Work instructions
Nothing but the lines from the start of the records through the line that contains "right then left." is to be copied, and each is to be copied exactly.

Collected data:

■ ■ ■ ■

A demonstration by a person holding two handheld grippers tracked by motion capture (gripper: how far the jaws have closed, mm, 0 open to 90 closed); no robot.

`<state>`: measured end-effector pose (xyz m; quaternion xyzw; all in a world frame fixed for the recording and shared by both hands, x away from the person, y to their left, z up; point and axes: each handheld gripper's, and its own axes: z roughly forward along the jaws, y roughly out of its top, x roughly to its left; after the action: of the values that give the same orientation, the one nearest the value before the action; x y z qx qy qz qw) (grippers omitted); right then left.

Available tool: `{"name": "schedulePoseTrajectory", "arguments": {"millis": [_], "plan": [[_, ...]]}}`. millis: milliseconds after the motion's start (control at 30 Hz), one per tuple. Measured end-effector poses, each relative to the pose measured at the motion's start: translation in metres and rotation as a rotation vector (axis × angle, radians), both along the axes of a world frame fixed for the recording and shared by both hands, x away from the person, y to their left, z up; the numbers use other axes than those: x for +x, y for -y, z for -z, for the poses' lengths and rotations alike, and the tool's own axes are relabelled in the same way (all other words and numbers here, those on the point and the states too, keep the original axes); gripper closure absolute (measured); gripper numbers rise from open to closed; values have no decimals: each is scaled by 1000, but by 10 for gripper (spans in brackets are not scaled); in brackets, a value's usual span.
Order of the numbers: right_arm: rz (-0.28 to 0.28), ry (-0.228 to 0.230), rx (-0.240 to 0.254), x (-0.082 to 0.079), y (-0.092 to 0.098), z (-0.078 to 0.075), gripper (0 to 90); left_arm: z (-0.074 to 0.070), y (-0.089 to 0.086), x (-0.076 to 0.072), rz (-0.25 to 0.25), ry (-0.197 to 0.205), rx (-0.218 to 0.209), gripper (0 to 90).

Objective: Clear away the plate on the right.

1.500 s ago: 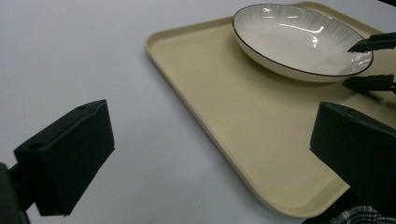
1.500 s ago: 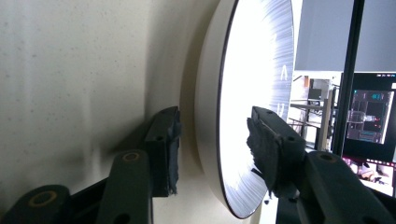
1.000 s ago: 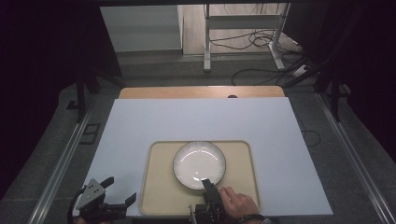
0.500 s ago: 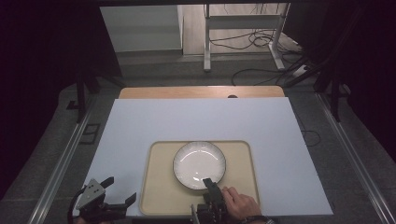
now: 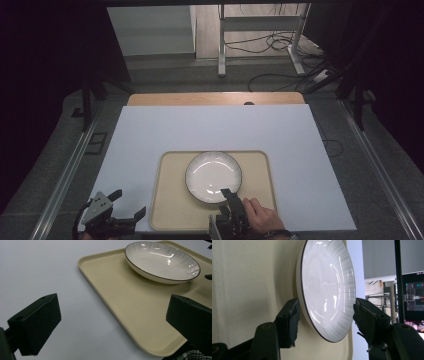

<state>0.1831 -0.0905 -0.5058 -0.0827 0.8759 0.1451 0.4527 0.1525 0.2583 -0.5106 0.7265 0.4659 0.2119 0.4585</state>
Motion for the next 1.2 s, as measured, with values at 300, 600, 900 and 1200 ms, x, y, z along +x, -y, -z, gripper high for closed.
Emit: {"name": "schedulePoseTrajectory", "arguments": {"millis": [300,600,900,1200], "plan": [[34,-45,55,8,8,-5,378,0,0,0,1,-1,1,0],[73,-92,113,19,17,-8,369,0,0,0,2,-1,0,0],[112,-127,161,26,27,-12,361,0,0,0,4,-1,0,0],[131,-151,199,32,35,-16,353,0,0,0,6,-2,1,0]]}}
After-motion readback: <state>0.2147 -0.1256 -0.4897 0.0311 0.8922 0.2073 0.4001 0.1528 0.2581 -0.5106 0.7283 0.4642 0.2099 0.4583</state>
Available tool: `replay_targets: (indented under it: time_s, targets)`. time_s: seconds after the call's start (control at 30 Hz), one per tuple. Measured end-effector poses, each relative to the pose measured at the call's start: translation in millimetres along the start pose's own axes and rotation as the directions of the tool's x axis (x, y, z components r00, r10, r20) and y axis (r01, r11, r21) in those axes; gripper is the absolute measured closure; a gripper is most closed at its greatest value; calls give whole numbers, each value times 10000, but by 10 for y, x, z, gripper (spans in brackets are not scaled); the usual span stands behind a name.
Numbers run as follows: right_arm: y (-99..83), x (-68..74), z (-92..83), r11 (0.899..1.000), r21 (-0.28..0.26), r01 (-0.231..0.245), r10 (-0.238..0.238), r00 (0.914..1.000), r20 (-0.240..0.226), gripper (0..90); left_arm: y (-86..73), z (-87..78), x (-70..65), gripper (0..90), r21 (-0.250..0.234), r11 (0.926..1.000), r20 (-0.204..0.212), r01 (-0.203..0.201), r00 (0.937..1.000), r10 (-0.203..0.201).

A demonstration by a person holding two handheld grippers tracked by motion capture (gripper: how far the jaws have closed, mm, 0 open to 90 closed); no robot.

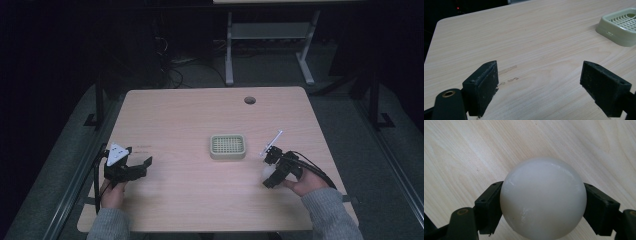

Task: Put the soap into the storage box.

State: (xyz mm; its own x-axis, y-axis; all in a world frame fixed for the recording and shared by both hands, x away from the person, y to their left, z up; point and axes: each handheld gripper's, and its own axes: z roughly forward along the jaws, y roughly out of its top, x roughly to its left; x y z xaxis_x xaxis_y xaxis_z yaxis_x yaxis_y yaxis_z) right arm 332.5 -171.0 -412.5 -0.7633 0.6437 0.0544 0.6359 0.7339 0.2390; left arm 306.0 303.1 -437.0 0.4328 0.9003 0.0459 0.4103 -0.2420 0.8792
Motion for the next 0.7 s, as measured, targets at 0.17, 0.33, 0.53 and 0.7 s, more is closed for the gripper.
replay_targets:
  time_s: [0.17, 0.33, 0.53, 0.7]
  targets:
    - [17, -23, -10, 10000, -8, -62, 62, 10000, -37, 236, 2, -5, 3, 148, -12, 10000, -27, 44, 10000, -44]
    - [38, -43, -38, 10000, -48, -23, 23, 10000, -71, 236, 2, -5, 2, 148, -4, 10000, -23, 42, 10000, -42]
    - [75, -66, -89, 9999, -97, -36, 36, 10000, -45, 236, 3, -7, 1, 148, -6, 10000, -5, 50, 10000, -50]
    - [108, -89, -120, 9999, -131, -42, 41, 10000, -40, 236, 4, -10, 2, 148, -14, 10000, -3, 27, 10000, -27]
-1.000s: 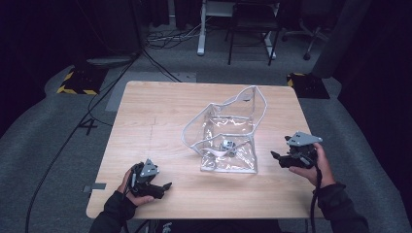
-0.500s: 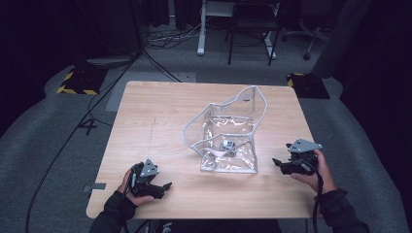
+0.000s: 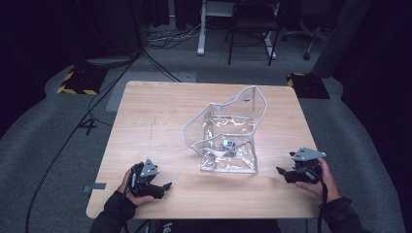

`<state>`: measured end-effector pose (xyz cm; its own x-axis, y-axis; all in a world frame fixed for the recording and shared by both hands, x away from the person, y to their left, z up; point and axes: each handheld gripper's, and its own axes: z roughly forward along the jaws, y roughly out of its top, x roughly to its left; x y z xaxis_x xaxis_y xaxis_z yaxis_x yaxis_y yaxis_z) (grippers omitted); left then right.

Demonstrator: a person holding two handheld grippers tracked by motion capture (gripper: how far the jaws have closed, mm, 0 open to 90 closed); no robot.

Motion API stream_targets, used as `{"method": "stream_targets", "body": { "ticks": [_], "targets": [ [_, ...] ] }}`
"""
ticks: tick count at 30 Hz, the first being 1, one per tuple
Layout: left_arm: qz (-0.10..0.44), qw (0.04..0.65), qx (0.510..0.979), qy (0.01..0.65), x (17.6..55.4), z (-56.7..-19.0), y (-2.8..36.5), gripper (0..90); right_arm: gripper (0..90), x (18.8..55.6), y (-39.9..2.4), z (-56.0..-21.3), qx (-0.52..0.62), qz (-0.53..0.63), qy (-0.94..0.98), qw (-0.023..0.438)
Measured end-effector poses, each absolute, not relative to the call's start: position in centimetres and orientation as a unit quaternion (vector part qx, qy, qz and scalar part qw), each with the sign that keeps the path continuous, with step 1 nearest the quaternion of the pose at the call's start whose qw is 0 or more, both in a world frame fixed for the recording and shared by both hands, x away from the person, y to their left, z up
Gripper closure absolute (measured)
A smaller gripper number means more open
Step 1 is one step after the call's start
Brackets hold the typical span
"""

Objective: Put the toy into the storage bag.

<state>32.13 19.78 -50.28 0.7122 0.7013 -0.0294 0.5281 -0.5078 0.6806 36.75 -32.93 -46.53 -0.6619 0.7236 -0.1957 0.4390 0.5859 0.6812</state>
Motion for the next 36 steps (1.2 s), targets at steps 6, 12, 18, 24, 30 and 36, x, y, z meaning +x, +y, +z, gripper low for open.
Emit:
{"method": "stream_targets", "body": {
  "ticks": [6, 12, 18, 24, 30, 36],
  "targets": [
    [0.126, 0.343, 0.859, 0.358, 32.1, -50.3, 19.8, 15.3, 20.2, 36.1, -33.9, -47.4, 0.343, 0.302, 0.860, 0.226],
    [0.126, 0.344, 0.859, 0.358, 32.1, -50.3, 19.8, 15.4, 19.1, 35.5, -35.0, -48.0, 0.354, 0.306, 0.856, 0.218],
    [0.126, 0.344, 0.860, 0.356, 32.2, -50.3, 19.8, 15.3, 18.6, 34.6, -36.4, -48.8, 0.371, 0.315, 0.849, 0.206],
    [0.125, 0.344, 0.859, 0.358, 32.1, -50.3, 19.8, 15.3, 17.6, 33.7, -38.0, -49.5, 0.384, 0.323, 0.842, 0.199],
    [0.125, 0.344, 0.859, 0.358, 32.1, -50.3, 19.8, 15.3, 16.2, 33.2, -39.0, -49.9, 0.398, 0.342, 0.829, 0.192],
    [0.127, 0.344, 0.859, 0.358, 32.1, -50.3, 19.8, 15.2, 15.4, 33.0, -40.2, -50.3, 0.410, 0.360, 0.817, 0.188]
  ]
}}
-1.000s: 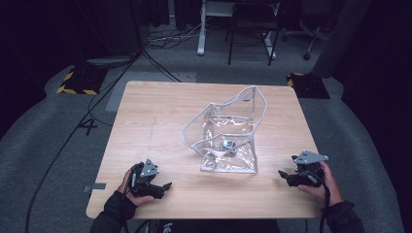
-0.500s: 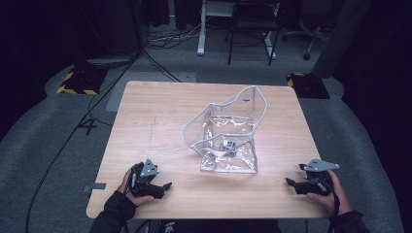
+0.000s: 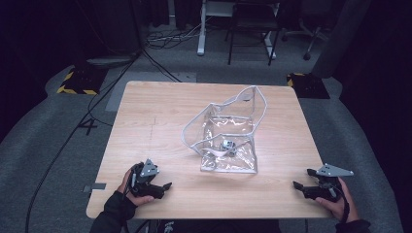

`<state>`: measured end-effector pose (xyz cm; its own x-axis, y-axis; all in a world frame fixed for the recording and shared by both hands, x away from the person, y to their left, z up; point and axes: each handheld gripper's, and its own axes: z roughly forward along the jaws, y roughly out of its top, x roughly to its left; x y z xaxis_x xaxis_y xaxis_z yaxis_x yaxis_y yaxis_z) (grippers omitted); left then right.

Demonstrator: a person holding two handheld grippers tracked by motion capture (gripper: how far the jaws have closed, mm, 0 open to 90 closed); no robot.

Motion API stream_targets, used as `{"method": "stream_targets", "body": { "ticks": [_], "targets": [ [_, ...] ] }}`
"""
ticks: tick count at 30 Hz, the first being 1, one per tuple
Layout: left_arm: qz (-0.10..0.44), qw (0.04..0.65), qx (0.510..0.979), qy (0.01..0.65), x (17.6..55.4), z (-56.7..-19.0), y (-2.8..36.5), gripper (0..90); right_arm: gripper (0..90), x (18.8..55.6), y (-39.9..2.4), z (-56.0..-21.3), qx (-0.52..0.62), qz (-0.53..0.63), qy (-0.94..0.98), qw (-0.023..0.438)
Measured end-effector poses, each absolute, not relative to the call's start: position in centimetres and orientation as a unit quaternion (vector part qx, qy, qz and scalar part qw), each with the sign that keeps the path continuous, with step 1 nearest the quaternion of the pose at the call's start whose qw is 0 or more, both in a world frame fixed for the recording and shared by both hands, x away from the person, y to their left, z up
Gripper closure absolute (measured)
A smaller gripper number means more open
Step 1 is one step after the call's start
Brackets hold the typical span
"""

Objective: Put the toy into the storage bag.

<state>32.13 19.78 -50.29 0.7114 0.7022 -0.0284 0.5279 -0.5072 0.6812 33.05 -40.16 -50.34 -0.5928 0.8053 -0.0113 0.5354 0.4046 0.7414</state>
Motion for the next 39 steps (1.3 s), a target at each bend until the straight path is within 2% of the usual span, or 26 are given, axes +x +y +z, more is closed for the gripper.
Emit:
{"method": "stream_targets", "body": {
  "ticks": [39],
  "targets": [
    [0.129, 0.343, 0.859, 0.358, 32.19, -50.28, 19.79, 15.0, 15.5, 33.09, -40.12, -50.36, 0.413, 0.362, 0.815, 0.187]
  ]
}}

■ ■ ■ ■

Written reply
A demonstration by a person holding two handheld grippers tracked by motion capture (gripper: how far the jaws have closed, mm, 0 open to 90 closed); no robot.

`<state>`: measured end-effector pose (xyz m; quaternion xyzw; all in a world frame fixed for the recording and shared by both hands, x away from the person, y to their left, z up; point and axes: each handheld gripper's, and its own axes: z roughly forward along the jaws, y roughly out of its top, x roughly to its left; after the action: of the values that give the same orientation, the one nearest the value before the action; x y z qx qy qz qw) (grippers omitted); right then left.

Nothing more belongs to this exercise.